Correa later pardoned them and forgave a $42 million damage award against the paper, but free press and human rights groups say the Ecuadorean leader remains a threat to any speech not to his liking.
He has also used media ownership restrictions enacted by a loyal congress to gag opposition-owned media that he claims are corrupt and intent on destroying him.

Political scientist Vicente Torrijos of Universidad del Rosario in Colombia said giving Assange asylum provides Correa with "a huge smokescreen to try to hide his treatment of the press."

Torrijos called it "propagandistic pragmatism," which he said is apt to play well among people who like to cheer on anyone who stands up to the United States and its allies.

Such people have played a big role in electing leftist leaders all across South America over the past decade such as Evo Morales in Bolivia and Cristina Fernandez in Argentina.

Marta Lagos, director of the Chile-based Latinobarometro polling firm, said she found it remarkable how Correa seized an opportunity to become standard-bearer of the sovereignty of little nations fed up with the sometimes imperious U.S. meddling in Latin America exposed in 2010 when WikiLeaks unleashed a quarter million cables sent home by Washington's diplomats.

"It makes the world bigger," she said. "There have been very few times when an emerging, underdeveloped country like Ecuador has committed an international political act of this potency."
Correa was a big cheerleader of that effort and he and Assange shared a clear affinity in May when the former Australian hacker interviewed Correa for his Kremlin-funded TV program.

"Your WikiLeaks have made us stronger," he told Assange.

One cable published by WikiLeaks prompted Correa to expel a U.S. ambassador in 2010 for alleging a former Ecuadorean police chief was corrupt and suggesting Correa had looked the other way.

Still, Correa has never been a shrill critic of Washington, though he has courted U.S. global counterweights like Russia, Iran and China.
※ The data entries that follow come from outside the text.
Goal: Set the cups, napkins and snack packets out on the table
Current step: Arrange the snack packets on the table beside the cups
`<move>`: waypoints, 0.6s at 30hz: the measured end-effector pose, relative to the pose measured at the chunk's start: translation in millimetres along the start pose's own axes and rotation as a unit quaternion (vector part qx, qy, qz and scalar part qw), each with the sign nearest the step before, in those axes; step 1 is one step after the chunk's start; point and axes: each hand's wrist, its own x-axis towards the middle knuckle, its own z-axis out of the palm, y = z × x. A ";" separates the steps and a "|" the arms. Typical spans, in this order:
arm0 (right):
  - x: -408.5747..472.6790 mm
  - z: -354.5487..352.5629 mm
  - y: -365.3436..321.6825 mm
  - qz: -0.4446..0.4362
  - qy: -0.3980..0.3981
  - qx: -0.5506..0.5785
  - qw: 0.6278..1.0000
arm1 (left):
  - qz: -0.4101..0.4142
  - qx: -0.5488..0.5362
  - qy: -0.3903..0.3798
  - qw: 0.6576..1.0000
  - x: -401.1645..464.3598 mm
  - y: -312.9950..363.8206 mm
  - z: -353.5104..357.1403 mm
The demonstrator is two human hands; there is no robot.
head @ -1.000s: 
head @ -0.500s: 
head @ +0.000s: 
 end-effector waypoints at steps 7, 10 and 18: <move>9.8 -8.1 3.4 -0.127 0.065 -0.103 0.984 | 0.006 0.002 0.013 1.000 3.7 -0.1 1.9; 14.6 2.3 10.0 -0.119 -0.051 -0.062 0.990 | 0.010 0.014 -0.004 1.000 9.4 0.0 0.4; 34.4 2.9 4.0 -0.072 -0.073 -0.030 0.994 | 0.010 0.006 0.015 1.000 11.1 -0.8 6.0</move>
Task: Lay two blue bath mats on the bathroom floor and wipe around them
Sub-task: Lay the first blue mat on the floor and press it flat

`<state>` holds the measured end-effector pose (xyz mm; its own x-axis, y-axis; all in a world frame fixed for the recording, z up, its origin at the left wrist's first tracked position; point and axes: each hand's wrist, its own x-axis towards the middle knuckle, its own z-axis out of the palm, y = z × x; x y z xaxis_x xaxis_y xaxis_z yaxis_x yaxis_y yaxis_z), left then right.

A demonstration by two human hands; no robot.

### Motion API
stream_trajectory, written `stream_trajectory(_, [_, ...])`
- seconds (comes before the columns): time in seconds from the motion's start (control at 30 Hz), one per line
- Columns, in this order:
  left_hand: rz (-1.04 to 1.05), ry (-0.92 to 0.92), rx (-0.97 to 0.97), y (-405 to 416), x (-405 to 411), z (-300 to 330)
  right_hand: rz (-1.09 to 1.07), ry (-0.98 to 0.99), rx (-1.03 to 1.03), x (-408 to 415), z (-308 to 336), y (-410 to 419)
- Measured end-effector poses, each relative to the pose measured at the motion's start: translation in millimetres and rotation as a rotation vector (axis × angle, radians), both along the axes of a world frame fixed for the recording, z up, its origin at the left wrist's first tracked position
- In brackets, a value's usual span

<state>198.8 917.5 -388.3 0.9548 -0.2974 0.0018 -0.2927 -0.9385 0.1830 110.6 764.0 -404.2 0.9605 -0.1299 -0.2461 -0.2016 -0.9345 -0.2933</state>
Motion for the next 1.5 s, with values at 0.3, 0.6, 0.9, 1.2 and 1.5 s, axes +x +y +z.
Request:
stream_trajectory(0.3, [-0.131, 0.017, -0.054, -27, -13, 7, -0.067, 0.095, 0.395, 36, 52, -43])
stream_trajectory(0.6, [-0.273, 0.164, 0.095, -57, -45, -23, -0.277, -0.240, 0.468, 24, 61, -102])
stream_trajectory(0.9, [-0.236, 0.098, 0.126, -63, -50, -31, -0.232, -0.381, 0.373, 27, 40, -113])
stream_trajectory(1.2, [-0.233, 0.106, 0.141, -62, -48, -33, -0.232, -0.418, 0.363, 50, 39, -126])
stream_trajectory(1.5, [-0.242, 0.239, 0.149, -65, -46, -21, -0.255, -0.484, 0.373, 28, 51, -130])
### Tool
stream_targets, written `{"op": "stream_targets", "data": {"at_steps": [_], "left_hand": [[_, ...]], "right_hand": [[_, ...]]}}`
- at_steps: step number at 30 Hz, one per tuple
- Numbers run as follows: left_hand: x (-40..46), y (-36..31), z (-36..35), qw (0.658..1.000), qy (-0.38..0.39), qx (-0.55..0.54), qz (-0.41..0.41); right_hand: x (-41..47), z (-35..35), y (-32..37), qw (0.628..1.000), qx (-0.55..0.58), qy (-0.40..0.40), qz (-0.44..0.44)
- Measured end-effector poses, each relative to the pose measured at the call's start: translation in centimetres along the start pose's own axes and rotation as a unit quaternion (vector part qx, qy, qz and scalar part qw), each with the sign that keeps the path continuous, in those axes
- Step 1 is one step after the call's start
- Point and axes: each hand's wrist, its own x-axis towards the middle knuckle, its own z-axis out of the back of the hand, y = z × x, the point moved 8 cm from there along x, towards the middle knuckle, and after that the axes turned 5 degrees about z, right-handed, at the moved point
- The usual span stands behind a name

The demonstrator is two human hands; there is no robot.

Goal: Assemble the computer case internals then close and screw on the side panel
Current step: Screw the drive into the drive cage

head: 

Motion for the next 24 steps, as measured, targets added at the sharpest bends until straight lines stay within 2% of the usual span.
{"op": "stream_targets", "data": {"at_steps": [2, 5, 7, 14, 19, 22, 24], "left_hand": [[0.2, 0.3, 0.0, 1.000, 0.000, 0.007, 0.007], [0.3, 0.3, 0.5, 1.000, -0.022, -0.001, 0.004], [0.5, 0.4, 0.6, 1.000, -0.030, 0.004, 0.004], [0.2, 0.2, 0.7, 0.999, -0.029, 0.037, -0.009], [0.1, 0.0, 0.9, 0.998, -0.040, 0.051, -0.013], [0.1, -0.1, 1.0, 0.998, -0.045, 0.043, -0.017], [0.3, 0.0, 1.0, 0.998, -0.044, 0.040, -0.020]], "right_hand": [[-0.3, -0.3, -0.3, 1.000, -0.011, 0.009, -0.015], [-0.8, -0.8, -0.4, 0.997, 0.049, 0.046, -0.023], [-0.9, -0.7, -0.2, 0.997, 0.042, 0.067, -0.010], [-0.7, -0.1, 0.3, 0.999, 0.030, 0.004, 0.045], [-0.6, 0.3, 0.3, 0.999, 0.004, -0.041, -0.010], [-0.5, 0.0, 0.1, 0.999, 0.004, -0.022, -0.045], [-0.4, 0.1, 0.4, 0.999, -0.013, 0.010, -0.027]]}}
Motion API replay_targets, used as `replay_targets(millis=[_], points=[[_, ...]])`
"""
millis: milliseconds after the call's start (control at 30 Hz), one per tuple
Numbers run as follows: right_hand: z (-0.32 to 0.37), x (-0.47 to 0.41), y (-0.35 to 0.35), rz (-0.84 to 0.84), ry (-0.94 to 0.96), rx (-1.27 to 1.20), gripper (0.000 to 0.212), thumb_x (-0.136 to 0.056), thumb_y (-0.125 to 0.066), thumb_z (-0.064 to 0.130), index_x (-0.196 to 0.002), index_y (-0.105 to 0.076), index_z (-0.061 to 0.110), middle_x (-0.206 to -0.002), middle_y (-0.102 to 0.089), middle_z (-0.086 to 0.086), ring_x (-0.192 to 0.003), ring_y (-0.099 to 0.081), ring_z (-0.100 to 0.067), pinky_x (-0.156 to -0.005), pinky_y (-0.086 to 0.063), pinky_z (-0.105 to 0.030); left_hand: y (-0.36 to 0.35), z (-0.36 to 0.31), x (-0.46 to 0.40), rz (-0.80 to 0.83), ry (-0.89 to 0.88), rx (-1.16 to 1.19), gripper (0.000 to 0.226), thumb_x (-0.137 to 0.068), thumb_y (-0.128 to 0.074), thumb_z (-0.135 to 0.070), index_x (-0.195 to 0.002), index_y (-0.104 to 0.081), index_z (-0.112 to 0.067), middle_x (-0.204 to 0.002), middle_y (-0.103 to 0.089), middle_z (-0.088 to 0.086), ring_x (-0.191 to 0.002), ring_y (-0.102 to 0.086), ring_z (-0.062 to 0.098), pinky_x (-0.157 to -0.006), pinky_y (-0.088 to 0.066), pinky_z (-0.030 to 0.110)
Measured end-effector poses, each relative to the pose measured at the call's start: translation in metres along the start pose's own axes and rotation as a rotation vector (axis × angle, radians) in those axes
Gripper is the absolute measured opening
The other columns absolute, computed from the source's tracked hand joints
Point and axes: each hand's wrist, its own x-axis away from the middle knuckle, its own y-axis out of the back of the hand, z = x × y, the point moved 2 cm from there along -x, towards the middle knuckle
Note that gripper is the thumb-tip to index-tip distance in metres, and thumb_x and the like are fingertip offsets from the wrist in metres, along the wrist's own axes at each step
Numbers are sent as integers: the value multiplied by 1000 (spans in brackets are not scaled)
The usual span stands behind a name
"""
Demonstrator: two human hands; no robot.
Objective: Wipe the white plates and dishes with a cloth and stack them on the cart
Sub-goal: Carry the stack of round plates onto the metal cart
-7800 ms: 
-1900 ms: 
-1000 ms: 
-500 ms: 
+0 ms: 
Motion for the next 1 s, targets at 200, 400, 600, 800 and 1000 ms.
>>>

The latter is now Ecuador's main lender and buys most of its oil.

But he has cultivated a reputation as a diplomatic maverick, boycotting a regional summit in Colombia in April to protest Washington's continued insistence on excluding Cuba.

Correa is up for re-election in February and his approval ratings top 70 percent, in large part due to generous public spending that has made him popular with the lower class.